Echó otro vistazo al menú de propiedades de su filtro sensorial. Era real.

—Si el amo mirase hacia arriba, en la gama de las frecuencias extremadamente altas…

—Veo una retícula de líneas de energía en el cielo, de un horizonte al otro… ¿Un dispositivo de levitación? Pero la escala es imponente. Tiene cientos de kilómetros de extensión. ¿Todo esto se construyó desde anoche?

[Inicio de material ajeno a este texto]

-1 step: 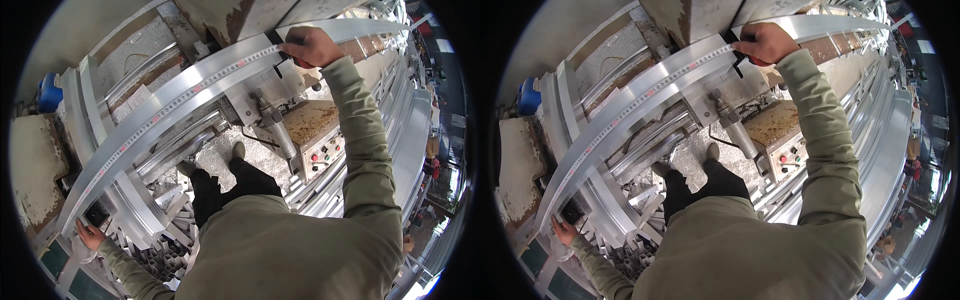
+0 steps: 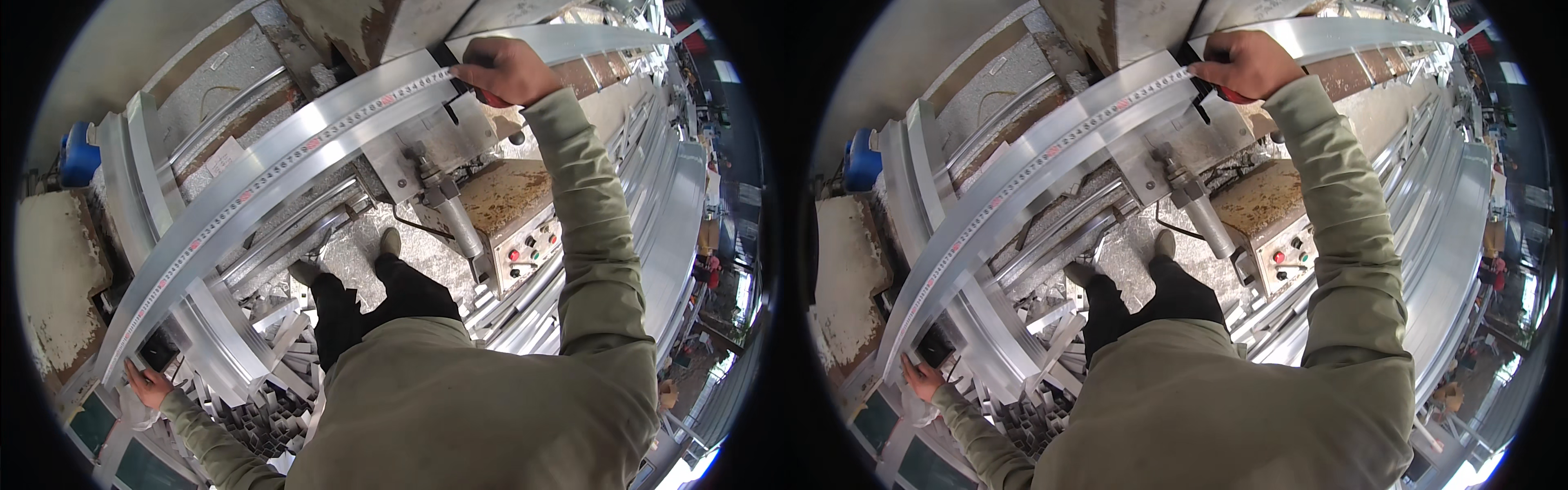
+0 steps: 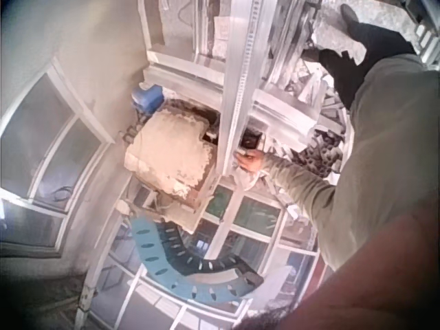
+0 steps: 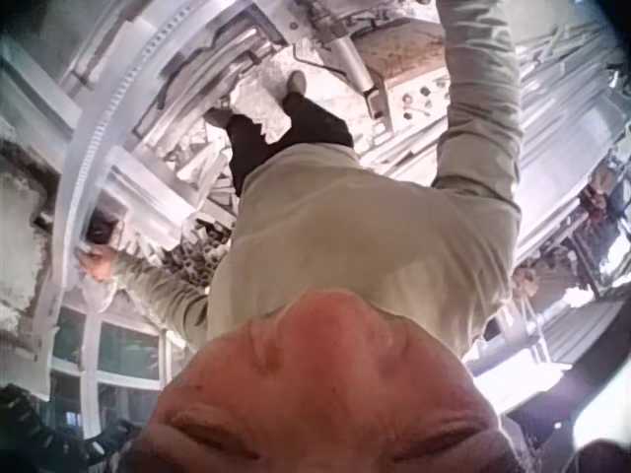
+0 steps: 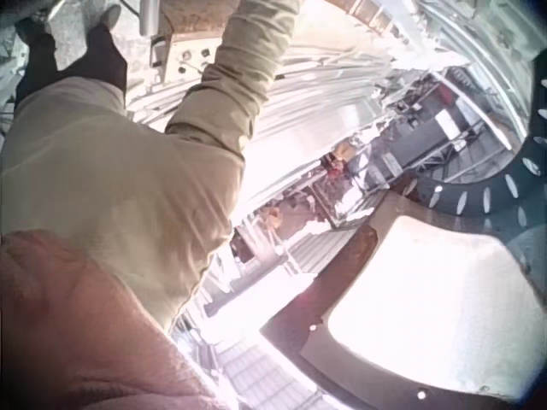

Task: The person repeatedly places long metal profiles into a cutting machine, measures them with a tape measure, operates the machine to cut the pieces, and stacks the cut sections. The cycle of loading, measuring, cutting, and stacking is performed multiple times.

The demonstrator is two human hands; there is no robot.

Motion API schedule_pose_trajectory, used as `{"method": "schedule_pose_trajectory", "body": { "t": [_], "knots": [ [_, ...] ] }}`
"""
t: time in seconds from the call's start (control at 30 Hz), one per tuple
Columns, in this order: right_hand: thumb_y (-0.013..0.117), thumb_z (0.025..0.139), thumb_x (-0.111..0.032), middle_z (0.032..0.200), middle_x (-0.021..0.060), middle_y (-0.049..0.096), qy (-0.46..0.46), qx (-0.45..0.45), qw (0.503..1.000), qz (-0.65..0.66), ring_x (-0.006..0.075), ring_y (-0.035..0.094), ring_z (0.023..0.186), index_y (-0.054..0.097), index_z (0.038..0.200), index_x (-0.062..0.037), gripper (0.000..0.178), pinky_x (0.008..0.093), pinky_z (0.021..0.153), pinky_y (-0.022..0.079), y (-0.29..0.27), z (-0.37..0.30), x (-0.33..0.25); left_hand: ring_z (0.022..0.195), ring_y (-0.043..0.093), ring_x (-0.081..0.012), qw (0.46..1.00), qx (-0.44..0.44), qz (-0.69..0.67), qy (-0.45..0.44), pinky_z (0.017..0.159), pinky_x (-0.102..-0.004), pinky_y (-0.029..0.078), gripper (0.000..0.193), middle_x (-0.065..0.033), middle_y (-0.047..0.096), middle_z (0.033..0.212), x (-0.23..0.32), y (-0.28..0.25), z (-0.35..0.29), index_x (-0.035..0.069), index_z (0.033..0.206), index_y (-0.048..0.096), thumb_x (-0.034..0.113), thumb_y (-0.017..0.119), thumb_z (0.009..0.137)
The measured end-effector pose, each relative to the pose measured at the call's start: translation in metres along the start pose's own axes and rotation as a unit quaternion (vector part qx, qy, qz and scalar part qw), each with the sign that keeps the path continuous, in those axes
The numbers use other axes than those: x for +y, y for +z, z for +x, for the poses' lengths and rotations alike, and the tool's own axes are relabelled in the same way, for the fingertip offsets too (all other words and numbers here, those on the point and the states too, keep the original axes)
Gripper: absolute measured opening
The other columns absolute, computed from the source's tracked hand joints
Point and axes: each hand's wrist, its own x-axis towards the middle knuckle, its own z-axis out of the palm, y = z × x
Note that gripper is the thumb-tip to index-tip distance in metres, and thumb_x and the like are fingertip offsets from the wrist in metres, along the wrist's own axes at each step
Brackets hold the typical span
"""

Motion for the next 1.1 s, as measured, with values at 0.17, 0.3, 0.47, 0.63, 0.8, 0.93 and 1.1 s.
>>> {"method": "schedule_pose_trajectory", "body": {
  "t": [0.17,0.3,0.47,0.63,0.8,0.93,1.1],
  "knots": [
    [0.087,0.098,-0.029,0.073,0.0066,0.066,-0.007,0.034,0.998,0.056,0.0166,0.066,0.067,0.071,0.088,-0.0004,0.034,0.0351,0.063,0.053,0.005,-0.002,0.013,0.137,0.067,-0.0403,0.998,-0.035,0.023,-0.044,0.112,-0.0479,0.056,0.051,-0.0178,0.068,0.154,0.005,-0.002,0.005,0.011,0.153,0.068,0.022,0.054,0.105],
    [0.080,0.099,-0.026,0.063,0.0047,0.068,0.090,-0.030,0.988,0.119,0.0183,0.066,0.056,0.070,0.086,-0.0026,0.029,0.0369,0.055,0.051,-0.013,-0.007,-0.005,0.137,0.067,-0.0399,0.996,-0.055,0.048,-0.046,0.112,-0.0474,0.057,0.054,-0.0185,0.066,0.156,0.003,-0.001,0.009,0.010,0.153,0.068,0.019,0.053,0.102],
    [0.082,0.097,-0.027,0.064,0.0112,0.065,0.057,-0.008,0.994,0.098,0.0233,0.066,0.058,0.068,0.084,-0.0011,0.032,0.0408,0.057,0.050,-0.012,-0.009,0.006,0.137,0.068,-0.0383,0.994,-0.066,0.071,-0.040,0.111,-0.0469,0.057,0.054,-0.0156,0.066,0.157,-0.001,0.000,0.016,0.008,0.152,0.069,0.020,0.055,0.101],
    [0.083,0.094,-0.030,0.070,0.0192,0.064,0.022,0.015,0.999,0.047,0.0349,0.066,0.066,0.068,0.084,-0.0014,0.034,0.0471,0.063,0.050,-0.012,-0.010,0.007,0.136,0.068,-0.0380,0.992,-0.073,0.080,-0.056,0.110,-0.0471,0.057,0.054,-0.0147,0.067,0.156,0.005,-0.004,0.014,0.010,0.151,0.069,0.020,0.055,0.100],
    [0.084,0.093,-0.032,0.073,0.0212,0.065,-0.012,0.046,0.999,0.012,0.0391,0.066,0.069,0.068,0.084,-0.0016,0.035,0.0489,0.065,0.051,-0.006,-0.008,0.013,0.136,0.068,-0.0393,0.994,-0.063,0.073,-0.046,0.110,-0.0475,0.057,0.054,-0.0163,0.067,0.156,0.005,-0.003,0.015,0.011,0.152,0.069,0.021,0.055,0.101],
    [0.085,0.092,-0.034,0.075,0.0214,0.066,-0.015,0.044,0.999,0.000,0.0405,0.067,0.071,0.068,0.084,-0.0019,0.037,0.0502,0.066,0.052,-0.002,-0.005,0.017,0.137,0.067,-0.0406,0.995,-0.058,0.076,-0.024,0.113,-0.0470,0.056,0.054,-0.0182,0.066,0.156,0.002,-0.004,0.016,0.008,0.152,0.068,0.021,0.055,0.101],
    [0.084,0.092,-0.036,0.077,0.0223,0.066,-0.027,0.049,0.998,-0.023,0.0437,0.068,0.075,0.067,0.084,-0.0027,0.038,0.0520,0.068,0.053,-0.003,-0.005,0.016,0.140,0.065,-0.0407,0.994,-0.076,0.051,-0.061,0.115,-0.0471,0.054,0.055,-0.0199,0.066,0.156,0.009,-0.004,0.017,0.005,0.152,0.068,0.021,0.055,0.101]
  ]
}}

—Se construyó en órbita y luego fue bajado a su sitio, joven amo. ¡Una sorpresa para los invitados! —El pingüino señaló con una rechoncha ala negra y continuó—: El cable es flotante, hecho de un material recién desarrollado, de gran fuerza tensora y alta conductividad. El domo se extiende sobre todo el ámbito de la Celebración, desde el paralelo cuarenta y cinco hasta el cincuenta. Si se permitiera que el domo adquiriese su forma hemisférica natural, el ápice estaría en la estratosfera. No es la estructura artificial más grande de la Tierra, pues el Jardín de Invierno Antartico es mucho mayor, pero reduce el gasto y el inconveniente del transporte aéreo. Deduzco que el avatar de la Mente Terráquea introdujo ensambladores microscópicos en la estructura de tu maniquí (veo huellas que van desde tu frente hasta el centro de tu cuerpo) y los usó para construir puntos de anclaje magnéticos y generadores de inducción. Un hombre presente podría hacer lo mismo con una chaqueta pesada de material especial.

—Estoy impresionado. Pero tu voz es un poco nasal, Radamanto, aun para un pingüino.

—Me entristece ver la extinción de un modo de vida que me agrada, aunque yo mismo no estoy vivo. La facilidad del nuevo transporte aéreo puede reducir las ventajas de la telepresentación, y en los próximos cuatro siglos reducirá el prestigio de los diversos modos de vida señoriales y crípticos, incluidas las mansiones como yo. Irónico, ¿verdad?